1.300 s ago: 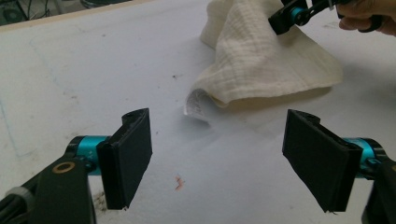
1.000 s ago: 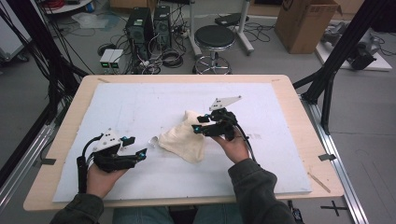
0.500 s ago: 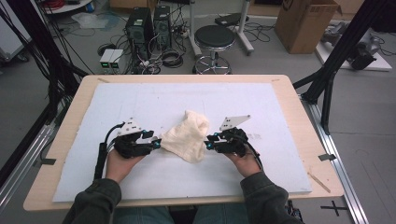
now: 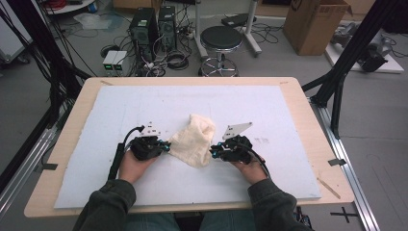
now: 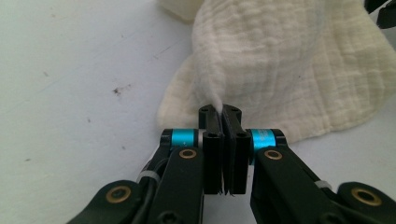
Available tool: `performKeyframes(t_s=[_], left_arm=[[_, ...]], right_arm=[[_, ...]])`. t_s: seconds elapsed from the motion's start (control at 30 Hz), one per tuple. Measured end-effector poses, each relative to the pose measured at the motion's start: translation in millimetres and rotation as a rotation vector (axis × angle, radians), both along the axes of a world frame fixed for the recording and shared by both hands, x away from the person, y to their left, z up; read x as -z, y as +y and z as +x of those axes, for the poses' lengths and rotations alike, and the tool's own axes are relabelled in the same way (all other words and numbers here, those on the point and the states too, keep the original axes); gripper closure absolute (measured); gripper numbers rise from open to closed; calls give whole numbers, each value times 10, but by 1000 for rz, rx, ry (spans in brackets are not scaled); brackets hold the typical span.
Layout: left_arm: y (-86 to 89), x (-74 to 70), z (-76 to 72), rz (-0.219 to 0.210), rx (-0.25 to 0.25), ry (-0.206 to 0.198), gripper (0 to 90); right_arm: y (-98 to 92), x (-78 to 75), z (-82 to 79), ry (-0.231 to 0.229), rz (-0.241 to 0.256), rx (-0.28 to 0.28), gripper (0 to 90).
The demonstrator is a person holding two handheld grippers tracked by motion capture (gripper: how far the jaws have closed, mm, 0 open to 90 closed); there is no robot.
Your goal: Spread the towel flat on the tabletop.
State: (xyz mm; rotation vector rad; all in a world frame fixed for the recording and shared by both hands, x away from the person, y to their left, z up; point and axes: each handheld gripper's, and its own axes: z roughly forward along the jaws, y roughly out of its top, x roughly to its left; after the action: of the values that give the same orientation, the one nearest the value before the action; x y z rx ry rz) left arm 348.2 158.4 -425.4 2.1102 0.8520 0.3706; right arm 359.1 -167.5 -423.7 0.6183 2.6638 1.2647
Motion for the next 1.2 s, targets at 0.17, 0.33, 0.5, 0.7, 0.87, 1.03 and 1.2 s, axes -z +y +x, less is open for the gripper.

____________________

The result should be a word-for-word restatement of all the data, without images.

1.300 s ago: 
1.000 s ago: 
0.500 s ago: 
now: 
now: 
Available tool: `performKeyframes(t_s=[_], left_arm=[[_, ...]], right_arm=[[_, ...]])`. t_s: seconds elapsed from the motion's start (control at 30 Hz), one per tuple. Measured end-effector poses, each relative to the pose measured at the motion's start: translation in millimetres and rotation as a rotation vector (axis × angle, radians), both along the axes of a world frame fixed for the recording and shared by both hands, x away from the person, y to their left, z up; read x as -z, y as +y and z as +x of those axes, for the poses' lengths and rotations alike, and the tool's own axes are relabelled in the same way (all other words and numbers here, those on the point and the states too, keep the original axes); gripper closure absolute (measured); gripper numbers rise from open to closed; calls give whole numbers, each value times 10, but by 1000 for rz, rx, ry (spans in brackets are not scaled); brackets hold the typical span.
Layout: left_arm: y (-86 to 89), x (-74 to 70), z (-76 to 72), rz (-0.219 to 0.210), rx (-0.25 to 0.25), ry (-0.206 to 0.198), gripper (0 to 90); right_arm: y (-98 to 92), x (-78 to 75), z (-82 to 79), ry (-0.231 to 0.229), rz (-0.241 to 0.256), rx (-0.28 to 0.28), gripper (0 to 90).
The demonstrator is a person holding two handheld grippers tracked by motion capture (gripper: how far the jaws have closed, mm, 0 open to 90 closed); there is no robot.
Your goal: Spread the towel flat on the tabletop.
State: (xyz mm; rotation vector rad; all in a world frame fixed for the recording and shared by both hands, x away from the person, y to their left, z up; point and axes: each handheld gripper's, and its own axes: z roughly forward along the jaws, y roughly out of its top, x roughly to its left; after the action: of the values that give the same orientation, the one nearest the value before the action; x y z rx ry rz) left arm 348.2 158.4 -425.4 2.1102 0.8520 0.3706; right arm 359.1 -167.5 -423.7 0.6183 2.6638 1.2647
Motion for the next 1.2 s, targets at 0.17, 0.33, 0.5, 0.7, 0.87, 1.03 and 1.2 s, axes -z +y +x, less is open for the gripper.

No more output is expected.